[Entries taken from a collection]
# # # #

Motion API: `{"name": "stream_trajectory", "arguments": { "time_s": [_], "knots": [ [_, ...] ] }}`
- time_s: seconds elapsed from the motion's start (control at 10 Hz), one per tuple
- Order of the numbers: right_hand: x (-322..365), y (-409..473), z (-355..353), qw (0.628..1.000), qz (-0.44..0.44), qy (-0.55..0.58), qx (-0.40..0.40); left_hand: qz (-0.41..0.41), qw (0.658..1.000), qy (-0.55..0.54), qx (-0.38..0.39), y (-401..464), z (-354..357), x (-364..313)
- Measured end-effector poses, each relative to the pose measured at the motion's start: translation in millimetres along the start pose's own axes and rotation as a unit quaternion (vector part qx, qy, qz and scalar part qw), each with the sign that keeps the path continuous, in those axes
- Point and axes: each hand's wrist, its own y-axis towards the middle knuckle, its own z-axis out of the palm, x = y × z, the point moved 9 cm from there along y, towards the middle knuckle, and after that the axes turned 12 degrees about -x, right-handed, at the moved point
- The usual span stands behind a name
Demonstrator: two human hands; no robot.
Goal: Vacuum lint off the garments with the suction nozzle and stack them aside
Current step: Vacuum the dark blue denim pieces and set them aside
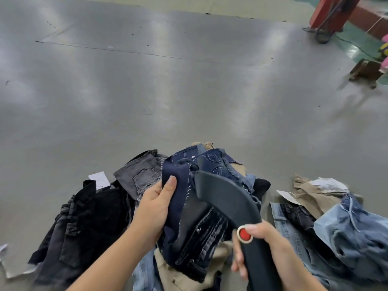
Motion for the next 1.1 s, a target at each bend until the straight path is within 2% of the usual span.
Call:
{"name": "stream_trajectory", "arguments": {
  "time_s": [0.1,0.2,0.3,0.4,0.5,0.6,0.7,0.8,0.9,1.0,1.1],
  "knots": [
    [9.3,-11.9,-11.7,1.000,-0.016,0.003,0.006,-0.005,1.000,0.012,-0.023,0.7,-6.2,0.3],
    [11.2,-23.8,16.1,0.997,-0.017,0.010,0.077,-0.018,0.999,0.002,-0.039,4.4,-10.4,-0.7],
    [-5.0,-39.7,10.7,0.995,-0.059,-0.005,0.075,-0.033,0.999,-0.016,-0.021,5.0,-5.1,1.1],
    [-13.8,-34.4,31.2,0.996,-0.029,-0.023,0.082,-0.039,0.999,-0.024,-0.004,3.3,0.0,3.9],
    [-11.9,-23.3,26.7,0.999,-0.033,0.021,0.022,-0.042,0.998,-0.036,0.007,0.8,3.5,2.9],
    [-13.0,-20.1,7.3,0.998,-0.046,-0.042,-0.013,-0.050,0.998,-0.036,0.020,-1.7,6.7,4.7],
    [-16.3,-0.2,0.8,0.994,0.040,-0.098,-0.008,-0.059,0.997,-0.036,0.039,-7.4,11.6,9.5],
    [-5.0,2.3,4.5,0.999,0.022,-0.035,0.002,-0.062,0.996,-0.029,0.050,-11.7,15.6,14.0],
    [-2.3,6.0,-10.0,0.999,-0.034,0.025,0.003,-0.064,0.997,-0.012,0.040,-13.6,13.0,15.9],
    [9.6,7.9,-26.4,0.993,-0.059,0.099,-0.024,-0.069,0.997,-0.002,0.031,-14.5,10.4,14.3],
    [11.5,-0.5,-23.7,0.997,-0.046,0.066,-0.003,-0.074,0.997,-0.013,0.007,-10.7,6.6,12.2]
  ]
}}
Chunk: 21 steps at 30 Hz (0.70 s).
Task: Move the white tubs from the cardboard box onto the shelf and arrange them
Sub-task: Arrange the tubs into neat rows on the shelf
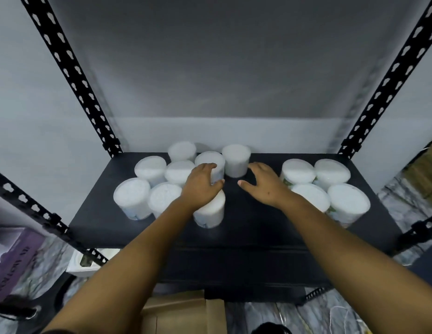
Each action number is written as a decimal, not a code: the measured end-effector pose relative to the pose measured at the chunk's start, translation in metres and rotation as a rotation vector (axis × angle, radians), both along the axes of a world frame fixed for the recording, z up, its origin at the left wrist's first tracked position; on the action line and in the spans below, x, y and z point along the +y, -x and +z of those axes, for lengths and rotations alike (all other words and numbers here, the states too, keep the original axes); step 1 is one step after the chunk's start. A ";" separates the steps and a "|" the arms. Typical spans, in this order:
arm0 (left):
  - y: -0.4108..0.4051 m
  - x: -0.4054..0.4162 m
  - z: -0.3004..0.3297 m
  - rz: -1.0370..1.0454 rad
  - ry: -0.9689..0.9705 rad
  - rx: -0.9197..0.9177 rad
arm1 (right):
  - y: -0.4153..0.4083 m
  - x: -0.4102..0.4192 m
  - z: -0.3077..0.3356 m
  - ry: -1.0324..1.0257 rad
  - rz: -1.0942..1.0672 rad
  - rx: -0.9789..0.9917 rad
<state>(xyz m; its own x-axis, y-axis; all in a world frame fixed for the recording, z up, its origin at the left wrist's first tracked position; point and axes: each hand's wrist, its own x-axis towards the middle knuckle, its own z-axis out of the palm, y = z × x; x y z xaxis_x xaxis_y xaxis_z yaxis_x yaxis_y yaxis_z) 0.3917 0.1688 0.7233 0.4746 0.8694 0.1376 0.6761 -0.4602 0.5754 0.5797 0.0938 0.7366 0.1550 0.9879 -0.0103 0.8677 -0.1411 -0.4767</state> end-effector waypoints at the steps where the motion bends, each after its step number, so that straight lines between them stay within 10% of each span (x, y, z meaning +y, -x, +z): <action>1: -0.001 0.006 0.000 -0.005 -0.005 0.017 | 0.000 0.006 0.000 0.003 -0.001 -0.003; 21: -0.021 0.091 0.003 -0.031 0.040 0.385 | -0.023 0.122 0.000 0.134 0.097 0.011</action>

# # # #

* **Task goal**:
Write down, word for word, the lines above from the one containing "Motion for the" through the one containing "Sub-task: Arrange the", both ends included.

* **Exercise solution**:
Motion for the next 1.1 s, a target at each bend until the straight path is within 2% of the usual span.
Call:
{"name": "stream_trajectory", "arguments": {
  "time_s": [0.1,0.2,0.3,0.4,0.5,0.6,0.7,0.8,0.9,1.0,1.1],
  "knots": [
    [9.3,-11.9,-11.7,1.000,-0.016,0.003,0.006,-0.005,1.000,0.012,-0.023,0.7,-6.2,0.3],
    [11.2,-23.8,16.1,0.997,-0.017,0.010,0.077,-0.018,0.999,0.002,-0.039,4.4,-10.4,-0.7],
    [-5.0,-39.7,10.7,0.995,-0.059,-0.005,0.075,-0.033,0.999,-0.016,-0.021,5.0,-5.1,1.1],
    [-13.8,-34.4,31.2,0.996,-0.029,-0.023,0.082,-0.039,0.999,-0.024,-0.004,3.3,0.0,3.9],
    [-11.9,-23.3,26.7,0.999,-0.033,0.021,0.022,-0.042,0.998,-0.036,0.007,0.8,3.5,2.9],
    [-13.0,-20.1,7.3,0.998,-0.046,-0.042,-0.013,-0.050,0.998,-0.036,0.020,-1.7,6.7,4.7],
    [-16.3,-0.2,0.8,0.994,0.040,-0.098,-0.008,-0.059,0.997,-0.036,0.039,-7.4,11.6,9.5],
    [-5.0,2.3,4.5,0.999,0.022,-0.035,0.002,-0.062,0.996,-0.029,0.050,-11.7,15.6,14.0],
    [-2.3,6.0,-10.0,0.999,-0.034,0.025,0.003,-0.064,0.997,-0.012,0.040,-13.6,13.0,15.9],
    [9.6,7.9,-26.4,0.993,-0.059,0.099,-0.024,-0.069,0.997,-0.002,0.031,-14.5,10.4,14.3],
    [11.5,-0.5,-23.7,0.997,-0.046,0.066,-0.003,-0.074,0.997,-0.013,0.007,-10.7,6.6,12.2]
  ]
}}
Chunk: 21 steps at 30 Hz (0.70 s).
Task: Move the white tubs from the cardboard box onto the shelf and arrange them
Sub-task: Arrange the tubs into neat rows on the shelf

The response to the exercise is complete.